L’elfe ne se démonta pas.
— Je ne suis qu’un messager, dit-il calmement.
Hart ravala une repartie cinglante. A quoi bon ? Son précédent éclat n’avait pas impressionné l’intermédiaire. Il prenait les choses avec décontraction. Katherine aurait aimé en faire autant, mais elle détestait qu’une affaire tourne mal.
Celle-ci virait à la catastrophe.
La patrouille de Tir ne s’était pas couverte de gloire. L’avoir raté elle, la reine des ombres, on pourrait le comprendre. Mais pour manquer ce pigeon de Verner, il fallait être vraiment mauvais.
Pire que mauvais : nul !
— Tire-toi de là ! cracha-t-elle au messager.
— Pas de réponse ?
— Je ne réponds jamais aux gens dont j’ignore le nom.

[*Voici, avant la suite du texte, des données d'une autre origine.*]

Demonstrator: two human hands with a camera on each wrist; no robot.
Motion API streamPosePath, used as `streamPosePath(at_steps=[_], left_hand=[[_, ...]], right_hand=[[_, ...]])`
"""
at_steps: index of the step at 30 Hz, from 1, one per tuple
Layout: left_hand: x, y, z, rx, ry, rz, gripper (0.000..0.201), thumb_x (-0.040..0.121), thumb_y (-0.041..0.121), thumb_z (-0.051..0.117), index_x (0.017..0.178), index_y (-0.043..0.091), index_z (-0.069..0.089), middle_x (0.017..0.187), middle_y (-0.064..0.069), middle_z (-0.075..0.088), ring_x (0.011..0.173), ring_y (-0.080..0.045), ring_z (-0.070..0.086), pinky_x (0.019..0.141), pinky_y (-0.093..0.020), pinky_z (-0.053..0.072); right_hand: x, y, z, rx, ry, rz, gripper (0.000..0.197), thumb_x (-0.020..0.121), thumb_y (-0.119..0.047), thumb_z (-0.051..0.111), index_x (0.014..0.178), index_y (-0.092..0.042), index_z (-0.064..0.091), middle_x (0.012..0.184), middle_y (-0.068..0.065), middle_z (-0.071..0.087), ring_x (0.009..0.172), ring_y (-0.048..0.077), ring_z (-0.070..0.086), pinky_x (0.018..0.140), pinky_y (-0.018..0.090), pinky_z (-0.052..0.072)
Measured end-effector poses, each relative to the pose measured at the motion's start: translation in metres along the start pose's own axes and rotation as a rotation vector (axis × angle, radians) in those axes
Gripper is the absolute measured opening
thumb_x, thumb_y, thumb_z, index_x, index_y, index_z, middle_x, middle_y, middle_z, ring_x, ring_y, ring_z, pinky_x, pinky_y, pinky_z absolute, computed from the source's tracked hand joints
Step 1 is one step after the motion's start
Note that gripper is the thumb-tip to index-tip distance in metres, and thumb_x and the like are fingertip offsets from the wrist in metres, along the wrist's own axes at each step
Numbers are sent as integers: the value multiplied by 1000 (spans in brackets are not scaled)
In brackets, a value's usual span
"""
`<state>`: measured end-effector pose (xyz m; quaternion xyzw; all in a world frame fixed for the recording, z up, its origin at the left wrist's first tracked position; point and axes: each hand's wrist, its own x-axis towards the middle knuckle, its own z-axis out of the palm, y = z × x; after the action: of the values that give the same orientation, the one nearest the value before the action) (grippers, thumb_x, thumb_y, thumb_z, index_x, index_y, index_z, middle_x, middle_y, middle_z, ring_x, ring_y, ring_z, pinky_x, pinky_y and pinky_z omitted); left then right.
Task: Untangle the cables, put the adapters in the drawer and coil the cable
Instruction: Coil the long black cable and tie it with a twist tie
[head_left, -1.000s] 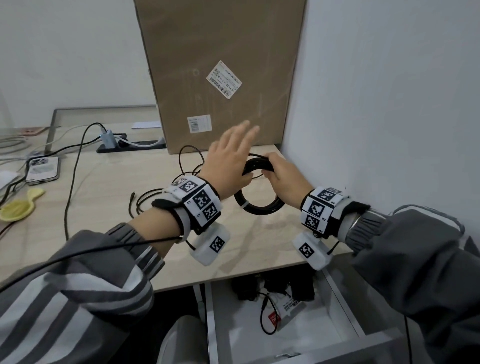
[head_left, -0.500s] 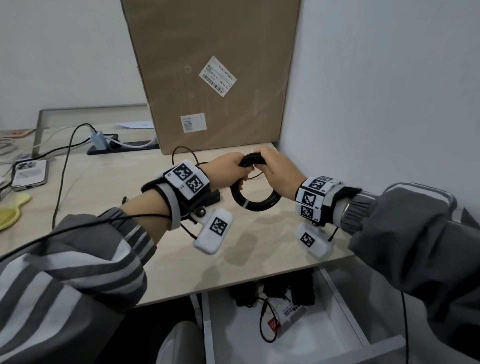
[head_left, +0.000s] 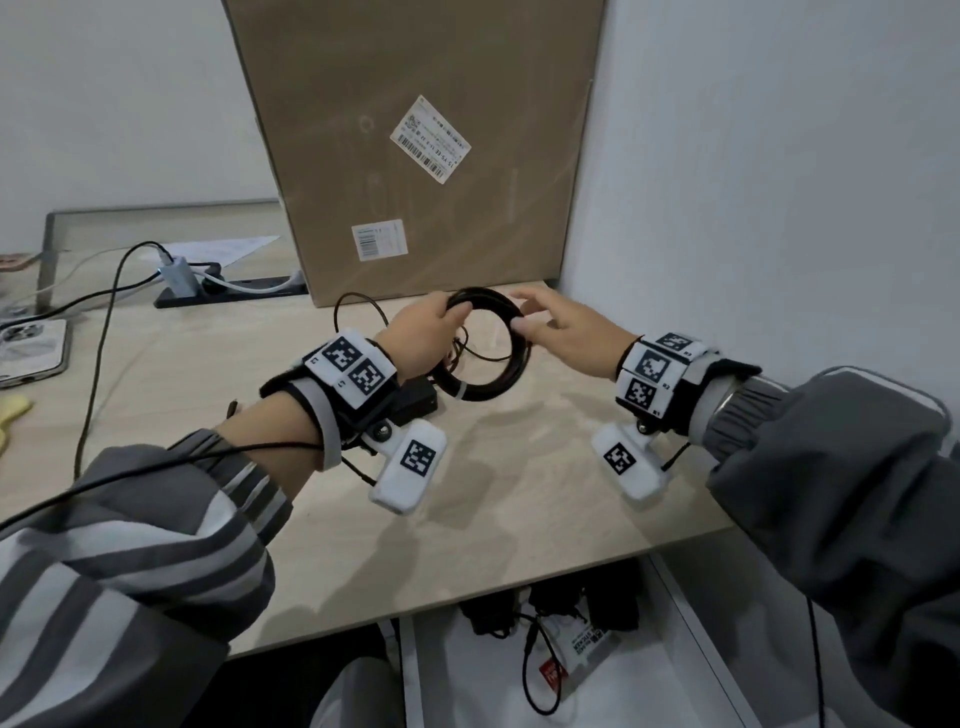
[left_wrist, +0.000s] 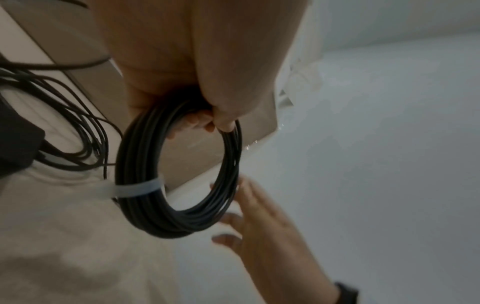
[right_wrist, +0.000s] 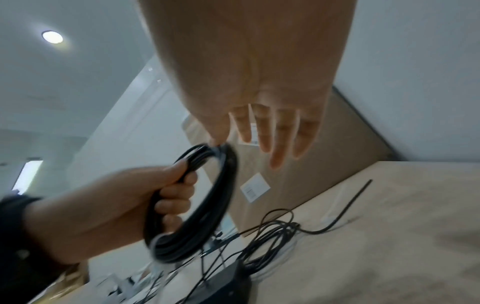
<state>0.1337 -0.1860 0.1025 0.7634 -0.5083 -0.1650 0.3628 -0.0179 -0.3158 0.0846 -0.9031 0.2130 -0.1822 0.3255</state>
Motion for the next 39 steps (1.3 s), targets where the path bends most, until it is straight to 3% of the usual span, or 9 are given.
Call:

— Mon employeur pensait vous rendre service…
— Je suis très touchée… Dis-moi son nom !
— Il vous serait familier, croyez-moi. Mais le connaître aussi tôt ne serait pas sage. A l’avenir, sa protection vous sera précieuse… Tout ce qu’il demande, en échange, c’est un rapide aperçu de vos affaires en cours.
— Miroir menteur !
— Pardon ?
— Dis-lui juste ça : miroir menteur.
Le messager perdit un peu de son impassibilité.
— Très bien. Si vous le prenez comme ça…
Il fit volte-face et s’éloigna.
Un partout, mon vieux ! Transmet mon message à ton maître, M. Mystère. A énigme, énigme et demie…
L’employeur du messager pouvait avoir informé Katherine pour une dizaine de raisons. Le double jeu en était une. Mais il serait temps de s’y intéresser plus tard…
Tessien doit savoir. Ce contrat le regarde autant que moi.
Hart longea la plage et grimpa jusqu’à la grotte où le dracomorphe se reposait. Il s’éveilla à son entrée.
— J’ai de mauvaises nouvelles, Tessien.
— Tout ce qui me dérange quand je dors est mauvais…
— L’heure n’est plus à dormir…
Il ne dit rien, mais elle le sentit attentif.
— Le crétin qui nous a servi de couverture pour l’opération doppelganger est toujours vivant. Il se promène à San Francisco avec un runner appelé Dodger. C’est un decker. Ces deux casse-pieds farfouillent dans la Matrice. Tôt ou tard, ils trouveront nos noms et celui de Drake.
— Drake sait que le plouc est vivant ?
— Je ne crois pas.
— Il faut agir vite.
— C’est aussi mon avis. Je déteste les affaires qui traînent en longueur.
Le serpent à plumes acquiesça d’un grognement.